● Material provided:
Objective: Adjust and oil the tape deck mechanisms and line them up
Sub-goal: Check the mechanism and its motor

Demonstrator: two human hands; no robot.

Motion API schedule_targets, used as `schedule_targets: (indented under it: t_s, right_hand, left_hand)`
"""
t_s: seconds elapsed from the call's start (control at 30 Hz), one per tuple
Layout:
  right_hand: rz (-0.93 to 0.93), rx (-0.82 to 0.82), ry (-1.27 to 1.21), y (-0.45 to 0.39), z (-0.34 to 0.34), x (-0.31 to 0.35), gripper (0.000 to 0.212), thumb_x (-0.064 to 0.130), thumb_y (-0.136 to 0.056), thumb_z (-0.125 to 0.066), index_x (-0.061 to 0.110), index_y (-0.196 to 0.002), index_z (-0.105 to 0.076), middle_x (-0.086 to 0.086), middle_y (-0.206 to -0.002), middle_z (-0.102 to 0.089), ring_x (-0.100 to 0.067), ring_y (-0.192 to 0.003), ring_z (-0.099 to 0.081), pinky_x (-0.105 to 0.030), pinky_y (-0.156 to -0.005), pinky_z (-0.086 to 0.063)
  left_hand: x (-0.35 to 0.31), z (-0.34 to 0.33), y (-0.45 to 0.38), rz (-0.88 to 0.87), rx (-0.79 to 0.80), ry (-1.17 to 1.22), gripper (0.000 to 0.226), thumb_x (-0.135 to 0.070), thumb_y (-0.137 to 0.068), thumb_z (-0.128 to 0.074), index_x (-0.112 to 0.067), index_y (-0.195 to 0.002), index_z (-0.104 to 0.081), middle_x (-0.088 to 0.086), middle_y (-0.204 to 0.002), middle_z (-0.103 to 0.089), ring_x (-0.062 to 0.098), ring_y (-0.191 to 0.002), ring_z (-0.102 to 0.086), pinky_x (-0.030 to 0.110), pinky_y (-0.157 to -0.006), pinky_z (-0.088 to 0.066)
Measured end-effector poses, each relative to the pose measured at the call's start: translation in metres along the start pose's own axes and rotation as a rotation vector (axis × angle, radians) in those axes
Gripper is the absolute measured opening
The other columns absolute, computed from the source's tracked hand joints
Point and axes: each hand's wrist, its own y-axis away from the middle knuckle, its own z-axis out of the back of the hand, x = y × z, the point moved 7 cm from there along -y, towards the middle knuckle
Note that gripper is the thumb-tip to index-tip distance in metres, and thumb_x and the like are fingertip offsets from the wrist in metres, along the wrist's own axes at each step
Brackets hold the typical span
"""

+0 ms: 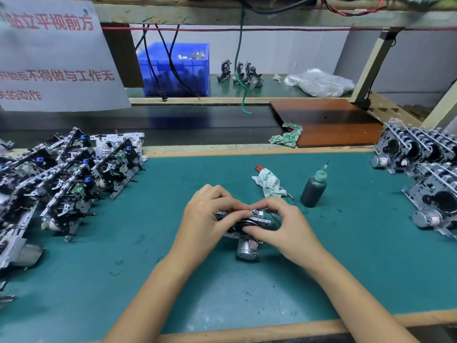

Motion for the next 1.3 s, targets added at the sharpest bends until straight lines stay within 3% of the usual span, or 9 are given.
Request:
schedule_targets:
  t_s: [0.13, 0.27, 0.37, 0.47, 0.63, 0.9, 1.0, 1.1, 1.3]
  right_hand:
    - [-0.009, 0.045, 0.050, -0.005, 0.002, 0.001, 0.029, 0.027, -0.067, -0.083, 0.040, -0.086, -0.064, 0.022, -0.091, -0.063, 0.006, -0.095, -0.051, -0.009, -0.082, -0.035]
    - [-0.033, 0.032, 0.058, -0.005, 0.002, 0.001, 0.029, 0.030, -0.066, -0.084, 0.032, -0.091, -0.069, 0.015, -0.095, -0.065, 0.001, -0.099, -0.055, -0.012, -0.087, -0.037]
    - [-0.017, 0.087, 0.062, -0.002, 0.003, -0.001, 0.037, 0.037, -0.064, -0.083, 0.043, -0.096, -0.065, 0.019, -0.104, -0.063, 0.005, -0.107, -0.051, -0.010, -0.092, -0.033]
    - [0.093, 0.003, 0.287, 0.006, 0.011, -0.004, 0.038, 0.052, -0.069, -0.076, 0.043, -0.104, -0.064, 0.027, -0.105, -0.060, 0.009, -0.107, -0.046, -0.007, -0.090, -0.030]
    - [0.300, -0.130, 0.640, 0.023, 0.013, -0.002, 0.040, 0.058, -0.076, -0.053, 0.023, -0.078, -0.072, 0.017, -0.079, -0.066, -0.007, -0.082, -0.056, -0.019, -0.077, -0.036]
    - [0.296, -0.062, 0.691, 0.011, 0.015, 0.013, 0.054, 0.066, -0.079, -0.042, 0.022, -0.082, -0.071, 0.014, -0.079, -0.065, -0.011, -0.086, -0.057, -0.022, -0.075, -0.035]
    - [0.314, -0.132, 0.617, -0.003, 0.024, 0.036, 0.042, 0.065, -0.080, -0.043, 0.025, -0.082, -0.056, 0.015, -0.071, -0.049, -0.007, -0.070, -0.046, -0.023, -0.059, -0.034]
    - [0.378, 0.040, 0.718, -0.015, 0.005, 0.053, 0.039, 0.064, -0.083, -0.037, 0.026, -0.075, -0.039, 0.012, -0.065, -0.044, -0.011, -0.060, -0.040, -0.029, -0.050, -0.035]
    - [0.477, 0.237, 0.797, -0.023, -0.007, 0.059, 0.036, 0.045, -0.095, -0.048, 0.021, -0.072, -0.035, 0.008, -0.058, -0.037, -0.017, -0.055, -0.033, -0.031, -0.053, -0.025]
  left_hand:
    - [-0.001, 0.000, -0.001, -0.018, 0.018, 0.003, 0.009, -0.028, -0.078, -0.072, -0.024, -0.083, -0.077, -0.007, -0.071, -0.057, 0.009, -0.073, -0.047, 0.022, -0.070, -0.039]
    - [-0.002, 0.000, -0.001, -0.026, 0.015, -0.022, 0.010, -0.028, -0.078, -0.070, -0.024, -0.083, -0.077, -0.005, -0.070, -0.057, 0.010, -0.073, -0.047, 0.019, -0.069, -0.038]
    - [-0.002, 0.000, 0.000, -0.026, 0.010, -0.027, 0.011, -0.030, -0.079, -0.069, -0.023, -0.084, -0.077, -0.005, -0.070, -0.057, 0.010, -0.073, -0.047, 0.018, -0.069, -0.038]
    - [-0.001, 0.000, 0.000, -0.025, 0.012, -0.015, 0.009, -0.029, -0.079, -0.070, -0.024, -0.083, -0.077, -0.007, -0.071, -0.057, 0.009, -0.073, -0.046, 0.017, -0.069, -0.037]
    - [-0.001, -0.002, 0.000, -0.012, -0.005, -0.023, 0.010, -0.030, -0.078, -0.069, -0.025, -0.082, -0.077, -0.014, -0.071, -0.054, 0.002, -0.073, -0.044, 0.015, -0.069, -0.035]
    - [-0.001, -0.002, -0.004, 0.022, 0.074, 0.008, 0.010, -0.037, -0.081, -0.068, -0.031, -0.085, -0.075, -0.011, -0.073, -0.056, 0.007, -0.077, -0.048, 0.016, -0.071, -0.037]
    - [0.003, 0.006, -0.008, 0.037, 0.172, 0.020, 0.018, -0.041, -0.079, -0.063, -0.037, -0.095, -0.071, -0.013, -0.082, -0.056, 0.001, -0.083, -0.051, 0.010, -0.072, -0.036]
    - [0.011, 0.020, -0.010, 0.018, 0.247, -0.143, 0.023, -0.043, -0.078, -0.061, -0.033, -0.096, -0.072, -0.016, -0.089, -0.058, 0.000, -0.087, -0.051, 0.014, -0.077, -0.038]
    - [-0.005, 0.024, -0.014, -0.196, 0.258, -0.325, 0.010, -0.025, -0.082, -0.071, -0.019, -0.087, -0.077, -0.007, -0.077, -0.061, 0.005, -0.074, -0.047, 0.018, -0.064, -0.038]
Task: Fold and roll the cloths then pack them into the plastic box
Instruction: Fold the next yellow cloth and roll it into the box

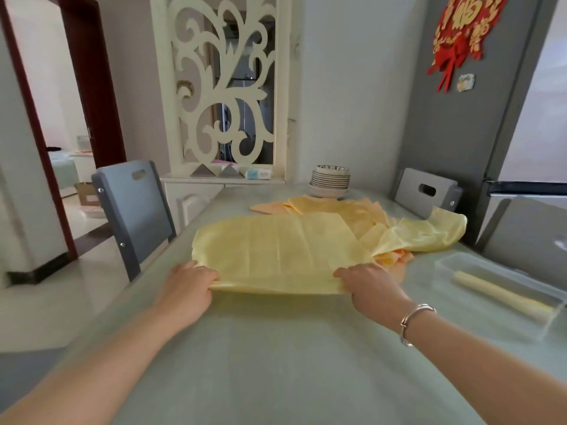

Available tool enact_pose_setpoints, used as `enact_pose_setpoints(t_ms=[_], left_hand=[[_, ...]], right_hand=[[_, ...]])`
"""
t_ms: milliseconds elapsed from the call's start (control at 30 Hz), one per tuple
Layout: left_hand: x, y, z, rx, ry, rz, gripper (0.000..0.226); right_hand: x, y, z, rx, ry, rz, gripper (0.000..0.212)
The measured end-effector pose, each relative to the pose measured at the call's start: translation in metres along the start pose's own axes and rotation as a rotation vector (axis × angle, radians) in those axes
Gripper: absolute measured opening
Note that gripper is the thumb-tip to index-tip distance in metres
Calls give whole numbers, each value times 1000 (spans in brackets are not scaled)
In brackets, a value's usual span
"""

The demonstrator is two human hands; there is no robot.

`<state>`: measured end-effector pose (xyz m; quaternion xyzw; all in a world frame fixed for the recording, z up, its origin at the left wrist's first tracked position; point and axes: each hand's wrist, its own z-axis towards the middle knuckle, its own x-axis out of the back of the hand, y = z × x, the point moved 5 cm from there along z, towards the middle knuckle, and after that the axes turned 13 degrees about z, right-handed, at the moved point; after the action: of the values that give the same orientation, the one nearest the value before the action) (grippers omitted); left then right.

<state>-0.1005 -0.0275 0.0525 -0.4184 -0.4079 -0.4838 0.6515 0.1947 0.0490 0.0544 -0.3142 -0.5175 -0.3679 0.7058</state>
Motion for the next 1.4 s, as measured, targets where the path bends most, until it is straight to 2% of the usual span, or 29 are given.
enact_pose_setpoints(t_ms=[100, 267, 400, 500, 567, 667, 767, 933, 967, 1067, 1133, 1300, 1400], left_hand=[[-16, -5, -15, 17, -90, 3, 42], [-12, -18, -21, 1, -33, -109, 21], [-12, -26, -21, -33, -72, -451, 18], [-11, -28, -23, 22, -69, -532, 5], [-9, -29, -22, 69, -71, -546, 20], [-11, -31, -22, 89, -162, -576, 21], [-16, -37, -21, 103, -205, -546, 20], [-29, -57, -12, 258, -158, -573, 40], [-32, -60, -10, 295, -147, -616, 39], [-40, -64, -5, 355, -121, -716, 16], [-47, -69, 1, 394, -81, -701, 14], [-59, -73, 7, 462, -35, -532, 13], [-62, -73, 4, 507, 16, -361, 20]], right_hand=[[-18, -1, -17, -31, -53, 187, 50], [-21, 14, -28, -163, 11, 478, 34], [-8, 22, -27, -196, 102, 624, 21], [1, 27, -28, -245, 159, 666, 13], [3, 31, -27, -304, 145, 670, 16], [-1, 36, -25, -379, 69, 684, 27], [-5, 38, -22, -429, 43, 649, 12], [-12, 47, -11, -472, 142, 635, 5], [-13, 48, -7, -480, 161, 640, 5], [-17, 50, 4, -487, 227, 656, 10], [-19, 51, 12, -490, 261, 614, 13], [-23, 50, 28, -494, 277, 404, 14], [-28, 51, 35, -475, 258, 368, 25]])
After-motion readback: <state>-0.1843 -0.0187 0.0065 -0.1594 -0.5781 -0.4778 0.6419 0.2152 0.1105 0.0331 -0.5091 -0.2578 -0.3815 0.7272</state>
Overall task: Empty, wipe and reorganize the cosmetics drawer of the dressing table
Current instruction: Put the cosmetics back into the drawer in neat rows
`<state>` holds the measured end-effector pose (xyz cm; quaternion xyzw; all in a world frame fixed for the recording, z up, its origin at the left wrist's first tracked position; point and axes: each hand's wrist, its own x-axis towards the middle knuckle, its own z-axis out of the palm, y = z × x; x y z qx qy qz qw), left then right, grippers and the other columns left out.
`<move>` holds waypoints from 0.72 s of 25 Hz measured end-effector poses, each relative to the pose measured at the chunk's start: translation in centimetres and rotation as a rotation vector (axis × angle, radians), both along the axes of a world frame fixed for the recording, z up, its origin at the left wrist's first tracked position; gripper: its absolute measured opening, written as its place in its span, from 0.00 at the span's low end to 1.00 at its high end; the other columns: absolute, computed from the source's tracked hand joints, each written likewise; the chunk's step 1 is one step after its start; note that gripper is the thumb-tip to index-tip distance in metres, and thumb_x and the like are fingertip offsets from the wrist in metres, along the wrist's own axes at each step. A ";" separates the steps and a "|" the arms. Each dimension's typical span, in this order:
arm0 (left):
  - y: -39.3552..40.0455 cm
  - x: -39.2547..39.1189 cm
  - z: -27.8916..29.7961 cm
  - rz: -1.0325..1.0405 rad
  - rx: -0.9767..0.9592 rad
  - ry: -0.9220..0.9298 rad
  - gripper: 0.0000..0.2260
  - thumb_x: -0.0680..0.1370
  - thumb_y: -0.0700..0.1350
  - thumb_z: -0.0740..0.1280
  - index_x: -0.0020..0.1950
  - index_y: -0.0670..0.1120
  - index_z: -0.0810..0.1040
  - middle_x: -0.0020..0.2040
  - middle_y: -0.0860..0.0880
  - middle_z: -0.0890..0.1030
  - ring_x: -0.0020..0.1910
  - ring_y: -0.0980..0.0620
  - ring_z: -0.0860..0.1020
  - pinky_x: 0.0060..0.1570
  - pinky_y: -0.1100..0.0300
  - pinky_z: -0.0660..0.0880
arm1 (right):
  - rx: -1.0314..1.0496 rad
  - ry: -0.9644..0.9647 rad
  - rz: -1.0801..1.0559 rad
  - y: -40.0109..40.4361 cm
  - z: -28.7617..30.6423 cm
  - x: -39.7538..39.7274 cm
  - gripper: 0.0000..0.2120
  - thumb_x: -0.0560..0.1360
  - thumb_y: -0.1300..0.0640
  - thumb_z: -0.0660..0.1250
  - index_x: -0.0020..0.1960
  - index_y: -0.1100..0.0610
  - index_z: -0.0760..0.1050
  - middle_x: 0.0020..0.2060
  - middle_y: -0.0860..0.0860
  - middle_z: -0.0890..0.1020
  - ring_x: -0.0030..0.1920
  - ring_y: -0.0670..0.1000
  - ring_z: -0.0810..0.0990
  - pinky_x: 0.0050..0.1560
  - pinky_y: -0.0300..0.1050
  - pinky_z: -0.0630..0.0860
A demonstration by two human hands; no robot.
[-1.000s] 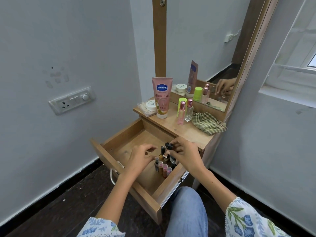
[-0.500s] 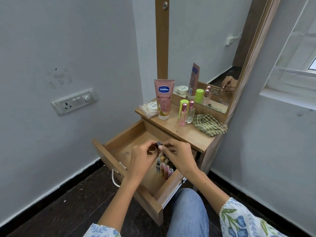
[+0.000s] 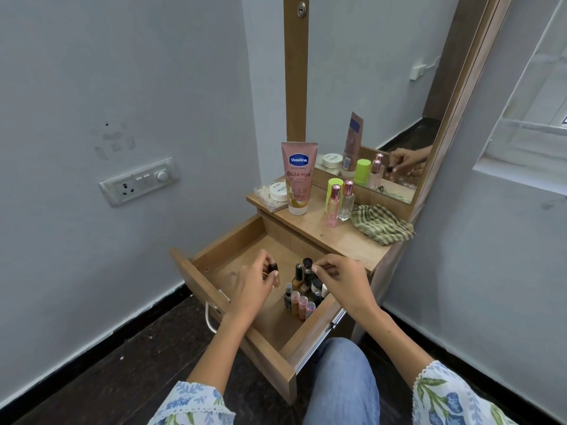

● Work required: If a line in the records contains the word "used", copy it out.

● Task solution:
Motion API schedule_targets, used as `schedule_targets: (indented under it: t_s, right_hand, left_hand)`
Available tool enact_pose_setpoints, used as `enact_pose_setpoints(t_ms=[_], left_hand=[[_, ...]], right_hand=[[_, ...]])`

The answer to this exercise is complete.